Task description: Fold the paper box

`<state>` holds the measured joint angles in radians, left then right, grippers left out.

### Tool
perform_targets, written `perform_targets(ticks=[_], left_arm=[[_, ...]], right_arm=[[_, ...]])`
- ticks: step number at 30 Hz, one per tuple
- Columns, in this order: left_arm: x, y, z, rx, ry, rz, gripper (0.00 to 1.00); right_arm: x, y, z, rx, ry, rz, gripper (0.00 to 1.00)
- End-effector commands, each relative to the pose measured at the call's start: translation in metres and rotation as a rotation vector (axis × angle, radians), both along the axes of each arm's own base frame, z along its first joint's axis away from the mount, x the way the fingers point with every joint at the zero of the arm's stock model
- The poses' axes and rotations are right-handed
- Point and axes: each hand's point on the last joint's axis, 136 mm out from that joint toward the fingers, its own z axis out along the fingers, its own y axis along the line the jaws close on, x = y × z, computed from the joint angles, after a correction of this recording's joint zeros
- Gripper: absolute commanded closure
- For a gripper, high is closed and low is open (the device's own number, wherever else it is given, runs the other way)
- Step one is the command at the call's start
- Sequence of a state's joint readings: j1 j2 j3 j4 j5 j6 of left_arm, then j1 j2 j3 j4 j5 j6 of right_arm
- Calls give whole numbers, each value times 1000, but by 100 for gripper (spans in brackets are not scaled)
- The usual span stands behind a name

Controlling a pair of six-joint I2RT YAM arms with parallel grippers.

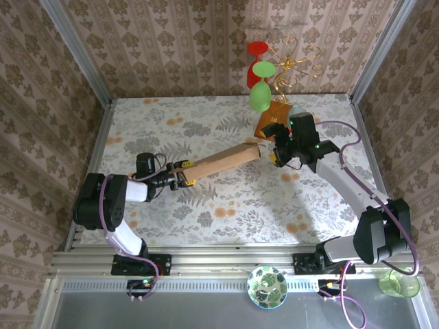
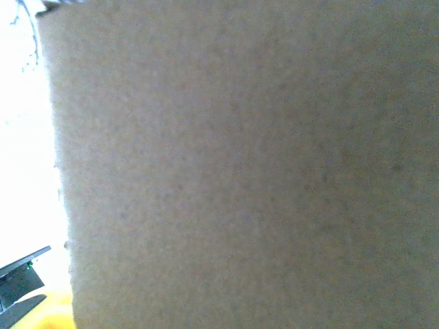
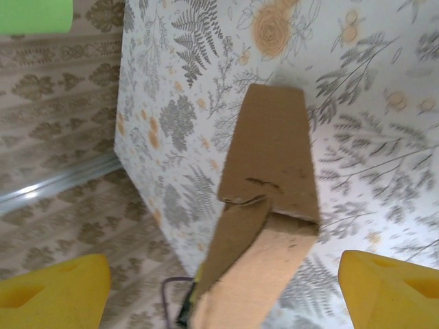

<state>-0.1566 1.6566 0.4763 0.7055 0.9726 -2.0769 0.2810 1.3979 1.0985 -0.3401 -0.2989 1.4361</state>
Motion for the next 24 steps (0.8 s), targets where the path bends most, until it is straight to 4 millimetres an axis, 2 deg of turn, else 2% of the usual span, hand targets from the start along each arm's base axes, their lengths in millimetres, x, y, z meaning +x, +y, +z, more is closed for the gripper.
perform_targets(ticks=[1,8,10,14,17,24], left_arm=[[4,-4,5,-56,87,24,58],[4,-4,7,-58,80,24,58],[3,-3,6,-57,81,25,59],[3,-5,7,-56,76,20,59],[3,-5,7,-57,73,17,58],[5,-6,8,-62,59,13,58]], right_arm=[[-2,21,-9,133,163,-58,10],[-16,32,-38,102,293,-43,7],[-13,29,-40,93,280,-55,7],[3,39,-44,117,257,-48,11],[13,46,-50,110,259,-38,16],[15,47,-62,93,280,-63,33]])
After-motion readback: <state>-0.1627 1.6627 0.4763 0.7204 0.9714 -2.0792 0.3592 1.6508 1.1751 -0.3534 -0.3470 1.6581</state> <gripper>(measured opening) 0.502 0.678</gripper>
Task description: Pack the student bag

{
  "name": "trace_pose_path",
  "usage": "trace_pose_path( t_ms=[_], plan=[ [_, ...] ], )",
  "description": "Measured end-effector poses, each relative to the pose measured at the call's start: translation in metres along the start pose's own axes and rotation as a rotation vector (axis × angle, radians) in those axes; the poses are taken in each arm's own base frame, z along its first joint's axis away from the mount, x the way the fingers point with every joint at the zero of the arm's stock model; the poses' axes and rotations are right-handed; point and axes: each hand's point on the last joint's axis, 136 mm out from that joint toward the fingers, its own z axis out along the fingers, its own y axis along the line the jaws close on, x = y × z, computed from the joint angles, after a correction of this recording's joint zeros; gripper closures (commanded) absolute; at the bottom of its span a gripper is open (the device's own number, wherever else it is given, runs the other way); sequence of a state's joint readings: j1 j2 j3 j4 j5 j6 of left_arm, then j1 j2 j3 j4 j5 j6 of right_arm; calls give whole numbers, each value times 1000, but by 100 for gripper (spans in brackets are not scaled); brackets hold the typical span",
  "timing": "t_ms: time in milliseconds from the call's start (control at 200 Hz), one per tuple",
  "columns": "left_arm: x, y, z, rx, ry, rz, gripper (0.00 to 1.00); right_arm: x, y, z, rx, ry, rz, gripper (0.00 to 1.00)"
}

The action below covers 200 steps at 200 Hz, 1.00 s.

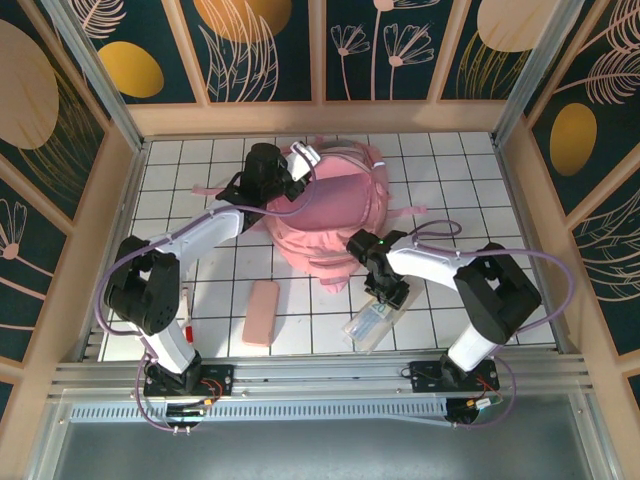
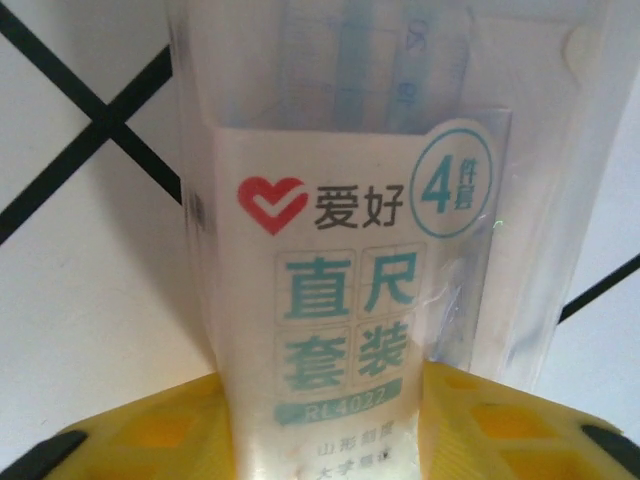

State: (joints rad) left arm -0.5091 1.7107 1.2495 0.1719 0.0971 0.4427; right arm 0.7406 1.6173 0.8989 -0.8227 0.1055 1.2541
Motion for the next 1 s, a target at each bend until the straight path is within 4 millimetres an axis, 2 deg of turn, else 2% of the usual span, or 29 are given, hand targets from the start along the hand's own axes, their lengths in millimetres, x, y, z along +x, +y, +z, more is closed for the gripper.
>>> trace_pose_path(
  t_ms=[320,395,575,636,746,1001],
  plan=[
    [5,3,-7,-7,8,-19,100,-7,1,-17,-57,-39,43,88],
    [5,3,-7,-8,7,-25,100,-9,4,-27,-94,-48,59,93],
    [6,2,-7,0,9,-37,100,-14,18,-57,-214,-57,116,95],
    [6,0,-7,12,8,-40,100,-16,25,-68,-251,-56,134,100],
    [7,-2,-8,25,10,-49,100,-19,42,-88,-325,-49,167,100],
    [6,-4,-12,35,17,-69,100,-35,101,-152,-553,-31,268,100]
  ],
)
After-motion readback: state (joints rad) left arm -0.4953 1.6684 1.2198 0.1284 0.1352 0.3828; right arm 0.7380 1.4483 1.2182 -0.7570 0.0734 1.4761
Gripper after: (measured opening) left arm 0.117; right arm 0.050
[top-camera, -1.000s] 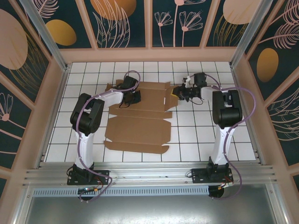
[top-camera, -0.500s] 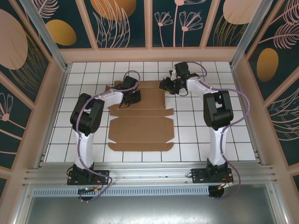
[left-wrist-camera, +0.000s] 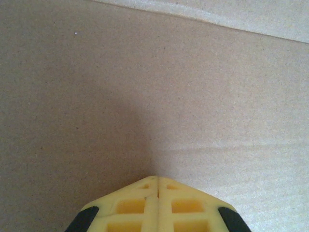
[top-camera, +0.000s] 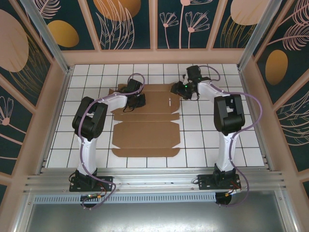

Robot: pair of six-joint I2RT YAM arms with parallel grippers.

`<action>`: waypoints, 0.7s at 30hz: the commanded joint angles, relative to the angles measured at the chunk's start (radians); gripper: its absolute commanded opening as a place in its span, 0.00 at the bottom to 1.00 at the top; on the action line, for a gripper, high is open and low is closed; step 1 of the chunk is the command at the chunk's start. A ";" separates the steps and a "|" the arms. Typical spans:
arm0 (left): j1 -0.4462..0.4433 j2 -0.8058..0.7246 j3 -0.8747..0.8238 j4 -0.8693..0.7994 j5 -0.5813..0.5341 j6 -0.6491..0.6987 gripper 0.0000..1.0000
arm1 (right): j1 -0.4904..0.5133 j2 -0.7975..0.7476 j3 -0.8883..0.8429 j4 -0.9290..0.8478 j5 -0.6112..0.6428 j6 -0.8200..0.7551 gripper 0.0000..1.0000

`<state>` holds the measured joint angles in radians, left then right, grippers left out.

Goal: Fold the paper box

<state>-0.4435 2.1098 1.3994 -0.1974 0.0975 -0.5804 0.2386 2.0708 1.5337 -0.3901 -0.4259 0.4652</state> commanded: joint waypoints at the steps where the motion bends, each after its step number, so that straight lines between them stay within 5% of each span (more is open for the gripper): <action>1: 0.000 -0.025 -0.020 -0.019 0.030 -0.019 0.00 | -0.049 -0.110 -0.053 0.049 0.040 -0.032 0.55; 8: -0.017 -0.005 -0.048 0.122 0.227 -0.128 0.00 | 0.029 -0.213 -0.018 0.011 0.322 -0.139 0.54; 16: -0.037 -0.052 -0.093 0.264 0.263 -0.279 0.00 | 0.125 -0.174 -0.164 0.206 0.102 0.026 0.07; 21: -0.027 -0.132 -0.056 0.212 0.214 -0.237 0.02 | 0.149 -0.106 -0.194 0.290 0.054 0.091 0.00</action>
<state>-0.4824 2.0747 1.3163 0.0029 0.3347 -0.8173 0.3824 1.9343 1.3613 -0.1883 -0.3214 0.4957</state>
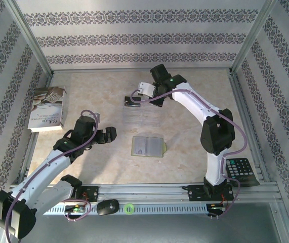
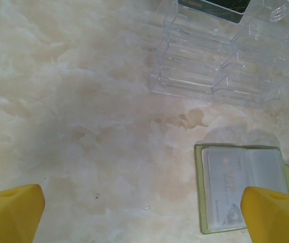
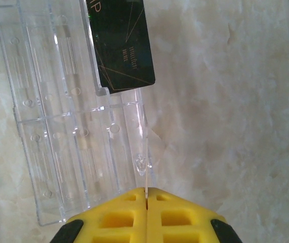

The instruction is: Take the credit cards out of the card holder

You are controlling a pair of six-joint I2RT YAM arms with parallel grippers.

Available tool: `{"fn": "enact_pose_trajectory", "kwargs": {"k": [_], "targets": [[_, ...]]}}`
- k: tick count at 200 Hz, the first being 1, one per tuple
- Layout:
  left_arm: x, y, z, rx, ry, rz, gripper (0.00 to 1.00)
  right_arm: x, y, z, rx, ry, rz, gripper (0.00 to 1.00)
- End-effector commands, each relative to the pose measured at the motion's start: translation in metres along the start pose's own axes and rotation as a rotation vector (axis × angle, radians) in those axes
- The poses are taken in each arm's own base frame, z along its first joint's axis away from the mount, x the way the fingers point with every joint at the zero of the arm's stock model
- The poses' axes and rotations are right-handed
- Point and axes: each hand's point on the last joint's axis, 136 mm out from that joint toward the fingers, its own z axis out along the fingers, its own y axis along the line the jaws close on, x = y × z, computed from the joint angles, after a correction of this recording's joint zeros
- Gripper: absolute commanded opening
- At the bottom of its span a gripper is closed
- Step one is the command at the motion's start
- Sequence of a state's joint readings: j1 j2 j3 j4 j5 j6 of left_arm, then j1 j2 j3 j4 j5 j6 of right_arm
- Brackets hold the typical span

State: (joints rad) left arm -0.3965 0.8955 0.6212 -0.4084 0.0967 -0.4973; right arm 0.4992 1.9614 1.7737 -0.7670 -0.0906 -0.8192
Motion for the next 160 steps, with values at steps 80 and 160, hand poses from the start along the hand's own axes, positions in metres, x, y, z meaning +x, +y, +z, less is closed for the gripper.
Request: {"fn": "enact_pose_trajectory", "kwargs": {"k": [80,160], "targets": [[-0.005,0.005,0.002,-0.01,-0.014,-0.018,0.99,0.016,0.018,0.028,-0.076,0.066,-0.017,0.0],[-0.011,-0.001,-0.005,0.029,-0.053,-0.031,0.99,-0.021,-0.031,0.015,0.217,-0.06,0.059,0.32]]}}
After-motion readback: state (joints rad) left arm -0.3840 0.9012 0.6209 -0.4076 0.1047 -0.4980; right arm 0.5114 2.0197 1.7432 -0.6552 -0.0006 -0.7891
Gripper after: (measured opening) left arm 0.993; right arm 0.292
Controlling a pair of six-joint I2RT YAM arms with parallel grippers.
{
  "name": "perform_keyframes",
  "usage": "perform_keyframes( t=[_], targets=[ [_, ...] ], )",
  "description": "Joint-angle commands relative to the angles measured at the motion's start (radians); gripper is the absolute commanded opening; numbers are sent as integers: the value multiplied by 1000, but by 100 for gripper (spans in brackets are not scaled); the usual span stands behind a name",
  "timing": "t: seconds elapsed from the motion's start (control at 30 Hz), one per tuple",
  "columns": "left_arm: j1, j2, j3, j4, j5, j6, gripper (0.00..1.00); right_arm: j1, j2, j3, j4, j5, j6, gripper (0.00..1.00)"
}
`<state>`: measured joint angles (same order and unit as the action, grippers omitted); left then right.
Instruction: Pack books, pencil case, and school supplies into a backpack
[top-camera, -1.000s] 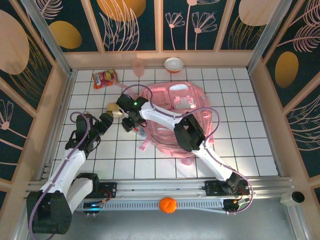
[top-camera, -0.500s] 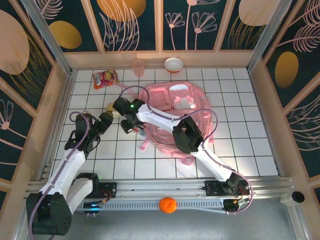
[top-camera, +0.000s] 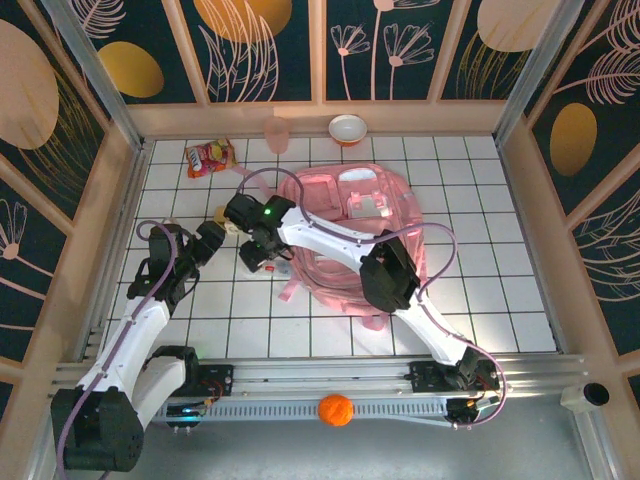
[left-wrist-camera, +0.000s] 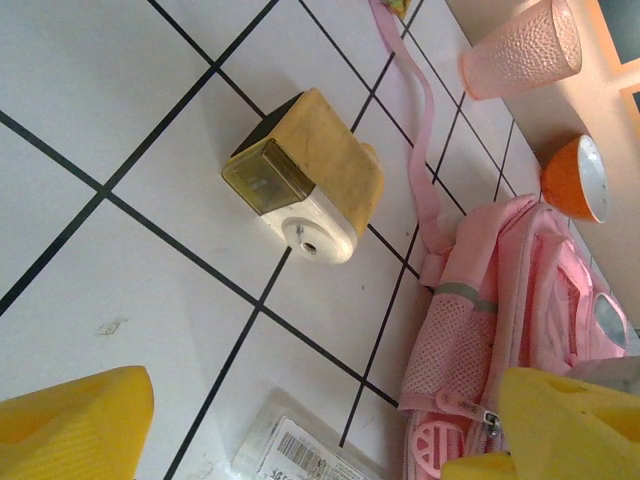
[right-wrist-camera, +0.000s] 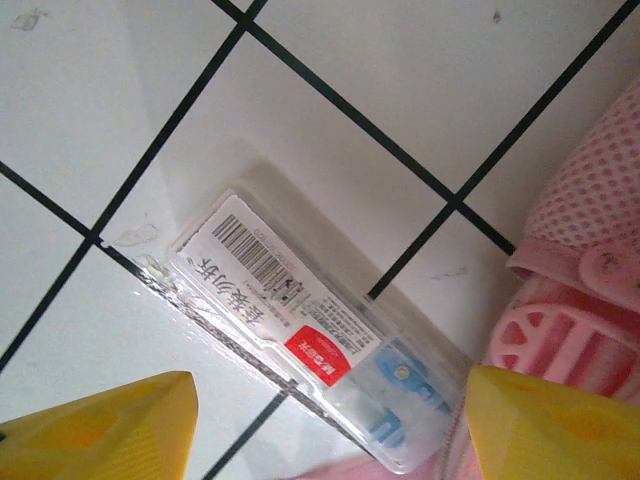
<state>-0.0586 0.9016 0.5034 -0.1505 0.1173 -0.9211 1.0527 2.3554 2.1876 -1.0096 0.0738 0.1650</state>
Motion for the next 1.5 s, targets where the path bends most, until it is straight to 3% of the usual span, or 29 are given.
perform_keyframes(
  t=[0.0,0.23,0.57,0.77,0.97,1.27,1.47],
  targets=[
    [5,-13,23,-18,-20,6,89,3,-22,-64,26,17,-144,73],
    [5,-11,26,-14,-28,1,89,3,17,-110,64,12,-275,81],
    [5,-2,30,-12,-30,-2,89,-12,88,-100,105,-52,-296,79],
    [5,13,37,-4,-26,-3,89,-25,129,-95,110,-52,-281,71],
    [5,20,48,-6,-24,5,88,-29,122,-66,117,-52,-229,45],
    [3,34,126,-32,16,92,87,-55,-64,-4,129,-52,-60,38],
    [-23,4,164,35,8,159,84,-157,-370,-285,243,-138,158,37]
  ],
)
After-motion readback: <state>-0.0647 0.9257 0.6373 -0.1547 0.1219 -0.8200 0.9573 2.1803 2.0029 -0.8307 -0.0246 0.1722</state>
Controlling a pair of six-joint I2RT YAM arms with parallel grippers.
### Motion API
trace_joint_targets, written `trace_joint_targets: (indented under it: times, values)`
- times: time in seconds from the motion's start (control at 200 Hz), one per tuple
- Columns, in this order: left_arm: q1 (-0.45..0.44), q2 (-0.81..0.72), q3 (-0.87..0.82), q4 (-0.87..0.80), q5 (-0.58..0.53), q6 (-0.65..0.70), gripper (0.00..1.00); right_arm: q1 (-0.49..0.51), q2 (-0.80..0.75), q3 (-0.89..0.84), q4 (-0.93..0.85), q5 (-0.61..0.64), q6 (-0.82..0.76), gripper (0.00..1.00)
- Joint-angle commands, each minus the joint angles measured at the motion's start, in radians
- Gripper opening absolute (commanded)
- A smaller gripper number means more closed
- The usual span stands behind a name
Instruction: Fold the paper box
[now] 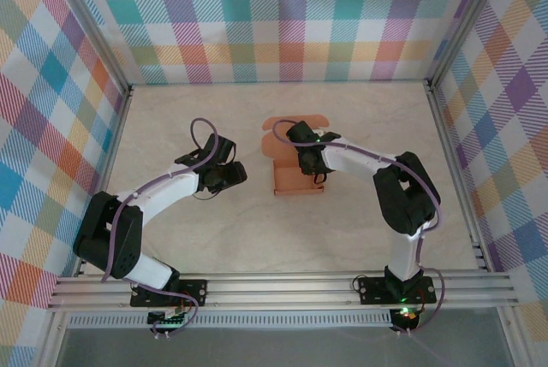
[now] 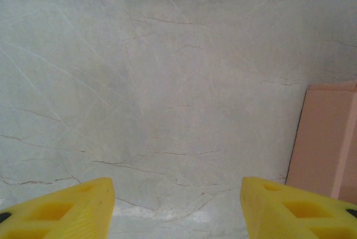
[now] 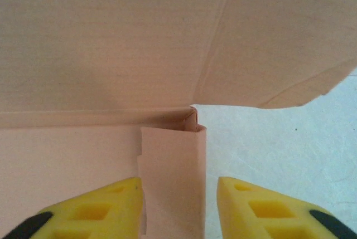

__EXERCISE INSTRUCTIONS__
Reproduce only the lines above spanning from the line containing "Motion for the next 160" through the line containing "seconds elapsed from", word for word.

__WRITTEN SOLUTION__
Motion for the next 160 steps, with values at steps 80 and 160, hand poses from the start along the hand's own axes, positions in metres, x, y, z meaning +x, +y, +z, less is closed for the gripper.
Request: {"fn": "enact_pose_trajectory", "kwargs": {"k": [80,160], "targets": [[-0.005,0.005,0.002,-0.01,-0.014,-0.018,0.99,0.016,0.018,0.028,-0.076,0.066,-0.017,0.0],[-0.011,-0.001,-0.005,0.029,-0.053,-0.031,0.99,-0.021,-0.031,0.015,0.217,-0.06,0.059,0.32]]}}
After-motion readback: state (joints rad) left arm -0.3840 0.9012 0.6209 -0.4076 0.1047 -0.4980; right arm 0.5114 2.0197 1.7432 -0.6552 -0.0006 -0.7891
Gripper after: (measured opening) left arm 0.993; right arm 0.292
Controlling a pair of six-joint I2RT YAM arms with parallel grippers.
{
  "name": "perform_keyframes",
  "usage": "perform_keyframes( t=[_], targets=[ [_, ...] ], )",
  "description": "Joint-angle commands relative to the angles measured at the motion's start (radians); gripper is the absolute commanded opening; numbers are sent as integers: the value multiplied by 1000, but by 100 for gripper (spans in brackets are not scaled); the usual span stands behind a name",
  "timing": "t: seconds elapsed from the motion's start (control at 30 Hz), one per tuple",

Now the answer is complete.